> **What to produce**: After locating the line that holds "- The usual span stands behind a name", repeat it and each following line exactly until the material ends, skipping pictures.

Content starts

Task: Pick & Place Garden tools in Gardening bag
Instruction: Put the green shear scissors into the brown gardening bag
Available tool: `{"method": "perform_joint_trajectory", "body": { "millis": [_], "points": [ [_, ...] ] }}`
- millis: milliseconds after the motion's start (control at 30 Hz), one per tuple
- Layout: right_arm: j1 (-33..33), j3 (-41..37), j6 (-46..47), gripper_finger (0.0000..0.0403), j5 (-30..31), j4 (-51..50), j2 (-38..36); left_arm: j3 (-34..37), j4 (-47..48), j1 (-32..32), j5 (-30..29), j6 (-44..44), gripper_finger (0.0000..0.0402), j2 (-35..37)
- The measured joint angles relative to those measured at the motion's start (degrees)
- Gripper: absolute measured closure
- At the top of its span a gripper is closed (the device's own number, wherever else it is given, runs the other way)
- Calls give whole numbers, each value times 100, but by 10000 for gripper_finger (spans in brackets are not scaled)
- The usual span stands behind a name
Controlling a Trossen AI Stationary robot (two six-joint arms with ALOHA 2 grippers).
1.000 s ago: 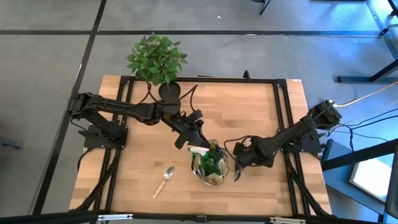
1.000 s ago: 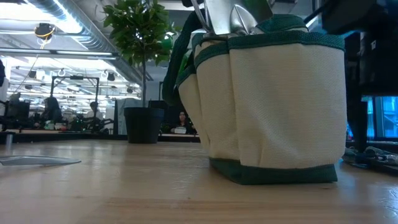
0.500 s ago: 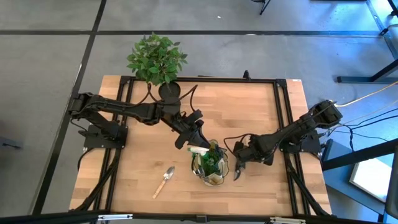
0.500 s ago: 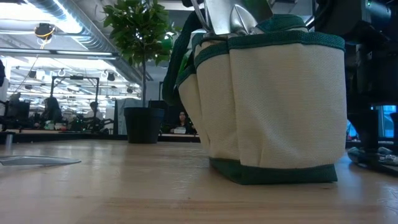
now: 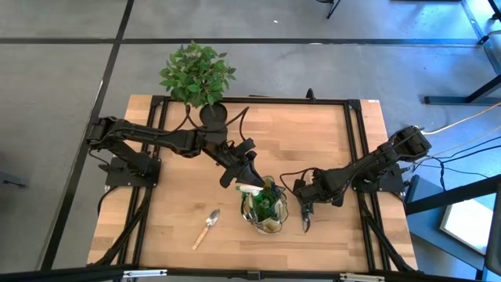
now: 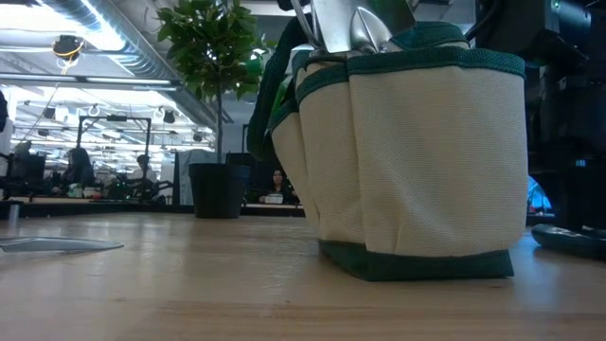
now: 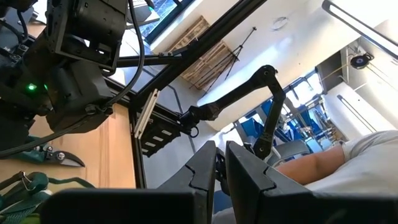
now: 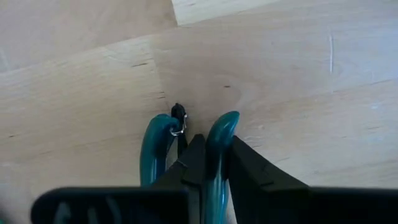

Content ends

> **Written response**:
- The usual span stands behind a name
Controlling a Trossen AI Stationary robot (two six-joint arms with ALOHA 2 grippers).
1.000 s ago: 
1.000 s ago: 
0.500 s ago: 
0.500 s ago: 
now: 
now: 
now: 
now: 

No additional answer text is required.